FAA head vows to maintain safety measures implemented after tragic DC plane crash
The head of the Federal Aviation Administration says he won’t forget the 67 people who died when an airliner collided with an Army helicopter over Washington, D.C., in January
The head of the Federal Aviation Administration said Tuesday he won't forget the 67 people who died when an airliner collided with an Army helicopter over Washington, D.C., in January, insisting he won't allow operations in the airspace over the nation's capital to revert back to the way they were before the crash.
Administrator Bryan Bedford gave the House aviation subcommittee an update on a number of key concerns about his agency during Tuesday's hearing, including whether he believes the provisions of a major defense bill that have been widely criticized by safety experts will make flying riskier.
“It’s unfortunate, it’s beyond unfortunate, it’s tragic that the focus that we have today — the attention and our sort of unified, galvanized effort to modernize — was paid for with the lives of 67 Americans. It’s unfortunate, but that sacrifice can’t go to waste,” Bedford said. “We have to deliver for them and for the rest of the American people.”
FAA promises to maintain safety measures
Bedford promised he won't allow the airspace to become less safe, even though critics have said the defense bill would open the door to allowing military helicopters to resume flying through the crowded airspace around Washington without broadcasting their locations. The FAA required all aircraft to use ADS-B systems in the wake of the collision, and changed its practices to ensure that helicopters and planes no longer share the same airspace and that controllers no longer rely on pilots to ensure visual separation between aircraft.
“There's no rolling back of the safety procedures we put in place since that horrific evening,” Bedford said without taking a position on the defense bill. "Our vigilance isn't waning."
Sens. Ted Cruz, R-Texas, and Maria Cantwell, D-Wash., are urgently trying to amend the defense bill, but that may not happen because congressional leaders don't want to risk delaying that bill by sending it back to the House for another vote. If changing the defense bill is not possible, Cruz and Cantwell have promised to push for approval of a bill they introduced last summer that would require all aircraft to broadcast their locations.
Company chosen to oversee upgrades had key experience
Bedford told the committee that by the end of the year the FAA expects to have committed more than $6 billion of the $12.5 billion Congress approved to pay for an overhaul of the nation's air traffic control system. The agency has already replaced more than one-third of the outdated copper wires the system was relying on with modern connections like fiber optic lines.
But Rep. Hank Johnson Jr., D-Ga., said he doesn't “have a lot of confidence in this working out for the American people” after the FAA chose Peraton, a national security contractor with little FAA experience, to oversee the upgrades that are expected to cost more than $31 billion total.

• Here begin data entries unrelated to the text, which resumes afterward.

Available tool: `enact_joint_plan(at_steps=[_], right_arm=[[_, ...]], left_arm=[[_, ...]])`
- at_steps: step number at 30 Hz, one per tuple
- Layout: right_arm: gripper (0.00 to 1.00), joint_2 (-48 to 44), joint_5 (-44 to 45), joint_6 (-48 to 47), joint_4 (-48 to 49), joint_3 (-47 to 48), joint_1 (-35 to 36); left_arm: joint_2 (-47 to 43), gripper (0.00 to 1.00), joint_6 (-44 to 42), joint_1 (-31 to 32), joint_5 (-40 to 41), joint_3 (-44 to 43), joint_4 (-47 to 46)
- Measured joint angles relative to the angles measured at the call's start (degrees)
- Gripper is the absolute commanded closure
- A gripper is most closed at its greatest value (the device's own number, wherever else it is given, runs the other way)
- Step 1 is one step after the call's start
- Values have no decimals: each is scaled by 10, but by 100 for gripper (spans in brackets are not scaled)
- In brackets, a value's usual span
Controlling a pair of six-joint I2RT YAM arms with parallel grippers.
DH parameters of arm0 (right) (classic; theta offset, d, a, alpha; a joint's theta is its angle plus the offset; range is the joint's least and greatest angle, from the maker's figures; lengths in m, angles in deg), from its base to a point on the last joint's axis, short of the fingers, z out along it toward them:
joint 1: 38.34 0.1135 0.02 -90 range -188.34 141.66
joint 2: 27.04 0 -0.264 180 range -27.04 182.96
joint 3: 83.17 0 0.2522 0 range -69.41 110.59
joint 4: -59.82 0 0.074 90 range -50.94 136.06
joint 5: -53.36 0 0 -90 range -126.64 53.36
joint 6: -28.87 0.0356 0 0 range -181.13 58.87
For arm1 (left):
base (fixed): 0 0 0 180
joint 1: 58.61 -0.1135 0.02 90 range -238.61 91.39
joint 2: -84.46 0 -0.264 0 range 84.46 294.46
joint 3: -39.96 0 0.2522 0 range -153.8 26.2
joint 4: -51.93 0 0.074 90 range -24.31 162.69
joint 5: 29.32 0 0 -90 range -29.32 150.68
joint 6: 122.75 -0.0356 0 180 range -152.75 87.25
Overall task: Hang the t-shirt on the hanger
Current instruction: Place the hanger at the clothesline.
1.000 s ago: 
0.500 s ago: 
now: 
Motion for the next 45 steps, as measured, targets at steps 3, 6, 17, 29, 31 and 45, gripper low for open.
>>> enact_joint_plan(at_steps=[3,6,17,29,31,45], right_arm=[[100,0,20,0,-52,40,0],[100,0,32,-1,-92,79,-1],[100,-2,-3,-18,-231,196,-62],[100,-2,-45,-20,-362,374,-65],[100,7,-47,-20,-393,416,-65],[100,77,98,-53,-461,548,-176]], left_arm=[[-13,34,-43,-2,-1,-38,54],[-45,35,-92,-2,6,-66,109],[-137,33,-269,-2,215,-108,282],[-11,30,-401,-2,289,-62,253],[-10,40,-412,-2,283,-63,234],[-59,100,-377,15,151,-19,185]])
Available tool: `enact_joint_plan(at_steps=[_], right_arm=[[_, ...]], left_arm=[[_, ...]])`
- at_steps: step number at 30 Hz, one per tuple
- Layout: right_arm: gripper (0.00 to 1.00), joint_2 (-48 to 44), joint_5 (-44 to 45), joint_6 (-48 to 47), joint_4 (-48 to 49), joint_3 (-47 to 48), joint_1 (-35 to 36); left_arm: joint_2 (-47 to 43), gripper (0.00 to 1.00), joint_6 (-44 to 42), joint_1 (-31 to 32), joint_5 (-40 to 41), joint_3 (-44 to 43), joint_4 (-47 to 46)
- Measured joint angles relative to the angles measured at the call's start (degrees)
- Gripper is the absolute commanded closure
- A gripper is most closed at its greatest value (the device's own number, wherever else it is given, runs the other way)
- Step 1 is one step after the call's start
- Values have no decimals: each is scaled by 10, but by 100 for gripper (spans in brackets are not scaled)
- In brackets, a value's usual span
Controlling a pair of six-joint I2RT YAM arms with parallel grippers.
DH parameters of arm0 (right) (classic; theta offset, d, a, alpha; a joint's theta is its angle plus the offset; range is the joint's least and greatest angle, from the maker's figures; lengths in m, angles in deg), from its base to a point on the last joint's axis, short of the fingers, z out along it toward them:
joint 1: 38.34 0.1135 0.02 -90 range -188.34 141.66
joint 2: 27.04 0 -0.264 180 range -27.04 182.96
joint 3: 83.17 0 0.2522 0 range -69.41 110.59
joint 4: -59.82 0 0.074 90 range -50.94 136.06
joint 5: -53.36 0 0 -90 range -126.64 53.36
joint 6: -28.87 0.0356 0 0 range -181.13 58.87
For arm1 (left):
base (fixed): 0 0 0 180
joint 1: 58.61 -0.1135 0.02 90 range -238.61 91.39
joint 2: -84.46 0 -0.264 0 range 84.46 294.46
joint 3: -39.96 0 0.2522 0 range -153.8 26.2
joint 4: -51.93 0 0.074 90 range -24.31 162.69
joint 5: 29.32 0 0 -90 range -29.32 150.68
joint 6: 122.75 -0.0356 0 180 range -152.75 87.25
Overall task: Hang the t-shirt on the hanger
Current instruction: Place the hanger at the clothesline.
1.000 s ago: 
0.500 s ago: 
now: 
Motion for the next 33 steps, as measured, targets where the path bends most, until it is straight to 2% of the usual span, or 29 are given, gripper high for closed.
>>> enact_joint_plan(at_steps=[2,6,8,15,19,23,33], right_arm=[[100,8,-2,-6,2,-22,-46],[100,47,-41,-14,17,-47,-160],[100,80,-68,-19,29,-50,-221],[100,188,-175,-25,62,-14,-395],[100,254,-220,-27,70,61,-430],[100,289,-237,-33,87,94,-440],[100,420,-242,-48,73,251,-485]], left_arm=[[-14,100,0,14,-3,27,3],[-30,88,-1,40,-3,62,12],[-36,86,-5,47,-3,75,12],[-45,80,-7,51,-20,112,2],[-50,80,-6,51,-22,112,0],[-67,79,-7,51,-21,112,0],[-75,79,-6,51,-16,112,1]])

Johnson questioned whether this is a “pay-to-play situation.” Peraton is owned by a massive private equity firm called Veritas Capital.

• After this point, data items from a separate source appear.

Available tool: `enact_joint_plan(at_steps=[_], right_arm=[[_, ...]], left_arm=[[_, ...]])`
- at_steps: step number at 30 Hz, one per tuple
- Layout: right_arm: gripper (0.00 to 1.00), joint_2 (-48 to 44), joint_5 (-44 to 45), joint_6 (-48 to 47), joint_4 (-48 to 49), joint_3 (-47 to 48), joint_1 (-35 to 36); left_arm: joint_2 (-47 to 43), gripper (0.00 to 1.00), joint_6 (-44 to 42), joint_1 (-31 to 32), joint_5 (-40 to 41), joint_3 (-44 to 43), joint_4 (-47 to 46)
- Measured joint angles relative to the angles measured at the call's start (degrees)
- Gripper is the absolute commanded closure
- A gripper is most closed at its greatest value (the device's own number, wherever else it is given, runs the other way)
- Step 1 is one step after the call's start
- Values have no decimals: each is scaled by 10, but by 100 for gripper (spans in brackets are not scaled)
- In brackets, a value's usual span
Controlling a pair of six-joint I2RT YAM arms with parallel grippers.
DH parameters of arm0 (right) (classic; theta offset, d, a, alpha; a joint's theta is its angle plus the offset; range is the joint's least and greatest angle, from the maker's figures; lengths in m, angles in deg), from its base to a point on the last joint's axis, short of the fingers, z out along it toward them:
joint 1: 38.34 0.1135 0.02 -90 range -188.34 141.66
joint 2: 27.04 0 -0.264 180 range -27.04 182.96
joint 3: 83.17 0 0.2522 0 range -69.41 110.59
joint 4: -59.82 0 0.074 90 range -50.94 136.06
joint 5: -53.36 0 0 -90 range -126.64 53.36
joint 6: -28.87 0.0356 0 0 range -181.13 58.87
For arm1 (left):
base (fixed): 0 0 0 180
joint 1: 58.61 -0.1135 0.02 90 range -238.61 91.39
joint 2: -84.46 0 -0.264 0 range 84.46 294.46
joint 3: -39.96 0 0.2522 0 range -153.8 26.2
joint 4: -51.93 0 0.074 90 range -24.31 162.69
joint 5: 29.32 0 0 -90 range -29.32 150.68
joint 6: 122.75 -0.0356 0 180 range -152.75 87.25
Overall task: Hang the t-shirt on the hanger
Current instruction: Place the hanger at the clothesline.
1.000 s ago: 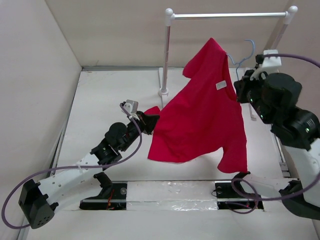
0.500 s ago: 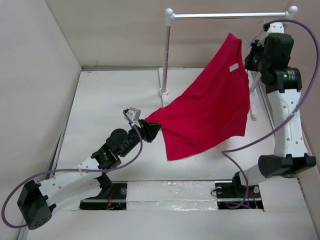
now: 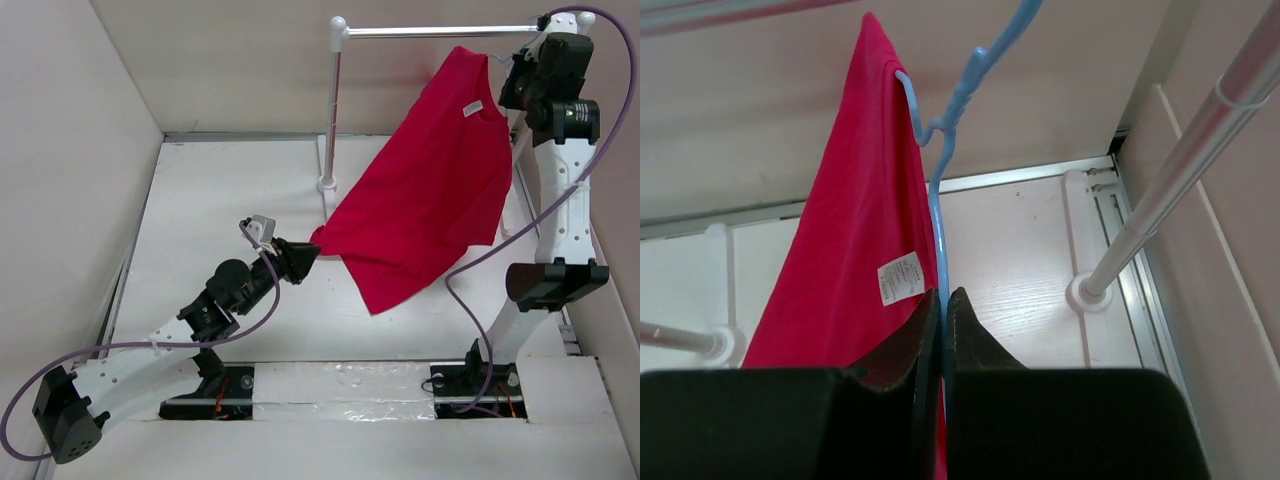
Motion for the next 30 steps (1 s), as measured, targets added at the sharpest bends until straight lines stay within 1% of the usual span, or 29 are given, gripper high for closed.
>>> enact_joint_plan(at_steps=[7,13,19,22,28,29,30], right_arm=[[100,24,-2,-6,-11,42,-25],[100,30,-7,-6,-7,45,-40],[100,55,-16,-3,8,50,-57],[100,60,-19,-3,21,29,-65],[100,32,-29,2,107,-66,-79],[96,24,-31,5,119,-82,-82],[90,18,-33,7,128,-94,-83]], left_arm=[[12,79,0,0,-1,0,0],[31,79,1,0,-1,0,0],[36,79,1,0,-1,0,-1],[42,80,1,0,-1,0,-1],[43,80,1,0,-1,0,-2],[43,80,1,0,-1,0,-2],[43,80,1,0,-1,0,-2]])
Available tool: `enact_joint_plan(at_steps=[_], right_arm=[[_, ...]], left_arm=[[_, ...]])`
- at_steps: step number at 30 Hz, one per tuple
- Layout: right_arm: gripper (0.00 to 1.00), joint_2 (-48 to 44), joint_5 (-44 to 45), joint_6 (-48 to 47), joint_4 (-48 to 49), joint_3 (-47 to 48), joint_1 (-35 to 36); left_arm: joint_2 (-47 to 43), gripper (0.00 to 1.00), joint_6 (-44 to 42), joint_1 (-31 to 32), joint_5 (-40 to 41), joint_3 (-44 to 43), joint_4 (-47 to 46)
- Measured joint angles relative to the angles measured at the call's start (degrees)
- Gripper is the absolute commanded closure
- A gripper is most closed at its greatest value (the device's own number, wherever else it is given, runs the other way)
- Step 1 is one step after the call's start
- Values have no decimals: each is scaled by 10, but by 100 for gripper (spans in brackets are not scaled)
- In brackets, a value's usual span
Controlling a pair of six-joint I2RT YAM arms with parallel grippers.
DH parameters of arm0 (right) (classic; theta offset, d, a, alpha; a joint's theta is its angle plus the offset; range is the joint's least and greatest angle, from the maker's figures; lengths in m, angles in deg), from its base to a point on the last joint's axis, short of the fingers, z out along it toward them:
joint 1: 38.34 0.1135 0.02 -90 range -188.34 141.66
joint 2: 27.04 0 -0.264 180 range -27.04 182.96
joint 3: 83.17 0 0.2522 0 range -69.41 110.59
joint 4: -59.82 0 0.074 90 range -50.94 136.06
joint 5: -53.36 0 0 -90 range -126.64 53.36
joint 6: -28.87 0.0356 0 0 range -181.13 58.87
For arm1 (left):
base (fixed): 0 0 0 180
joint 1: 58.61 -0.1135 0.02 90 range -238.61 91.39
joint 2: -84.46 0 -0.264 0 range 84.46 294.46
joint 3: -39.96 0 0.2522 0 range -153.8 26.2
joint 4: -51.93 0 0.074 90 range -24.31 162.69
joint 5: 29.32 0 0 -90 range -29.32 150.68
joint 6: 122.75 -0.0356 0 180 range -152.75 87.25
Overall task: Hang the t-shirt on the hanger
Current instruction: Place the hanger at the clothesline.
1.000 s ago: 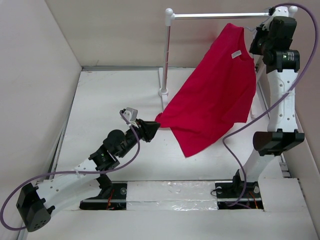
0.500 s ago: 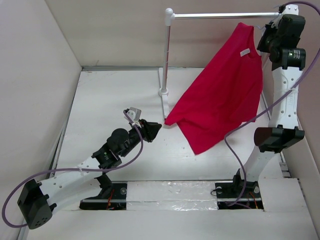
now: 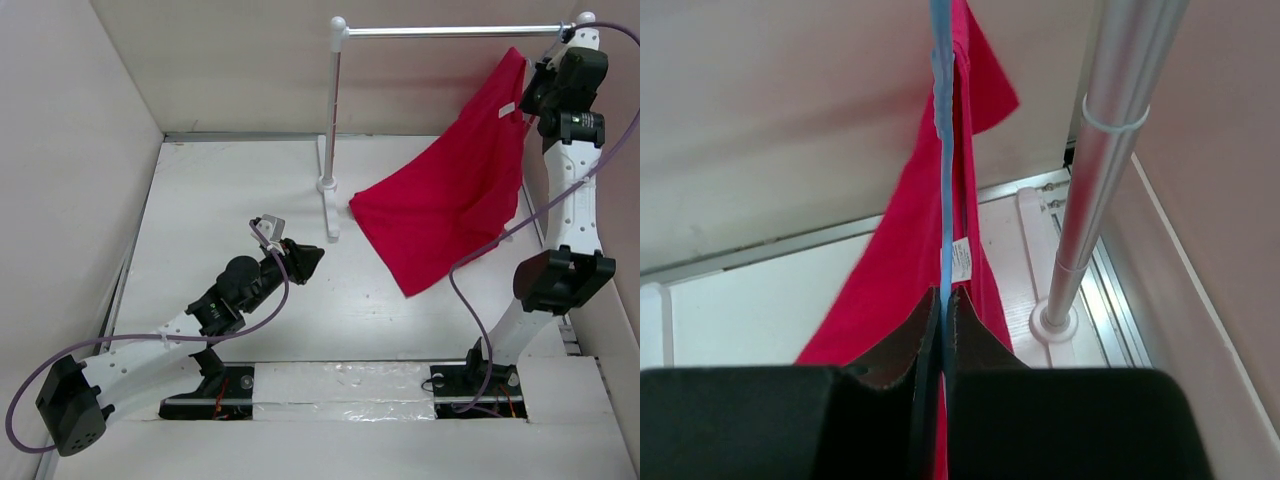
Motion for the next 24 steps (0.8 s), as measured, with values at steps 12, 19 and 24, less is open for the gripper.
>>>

“How is the FAA ensuring that outsourcing this massive modernization project to a largely untested contractor will not put safety at risk, create further delays or overburden your already overworked workforce?” Johnson said.
Bedford said Peraton was chosen because it has expertise in helping the Defense Department and NASA convert systems from analog to digital and moving those systems to the cloud online. The other contractor that applied for the job, Parsons, has worked with FAA extensively, but Bedford said it didn't have that cloud experience and the FAA wants to move its computing power out of individual towers to a national system that's based online.
“Peraton brought a competency that is relevant to what we need. It had nothing to do with who they knew. The president did not interfere, nor did the secretary in the selection process. It was transparent. It was diligent,” he said.
FAA defends flight cuts during the shutdown
In a letter to lawmakers, Bedford also defended the FAA's decision during the government shutdown to order airlines to cut thousands of flights because of concerns about air controller staffing and safety data. But instead of offering additional details about what that decision was based on, Bedford essentially repeated the reasons Transportation Secretary Sean Duffy offered at the time.
Bedford said safety experts at the FAA noticed a dramatic increase in controller absences along with an uptick in near misses and runway incursions, but he didn't offer any data on those incidents.
“I am confident that decreasing operations during an uncertain and stressful time was the right decision on behalf of the flying public and the United States,” Bedford said.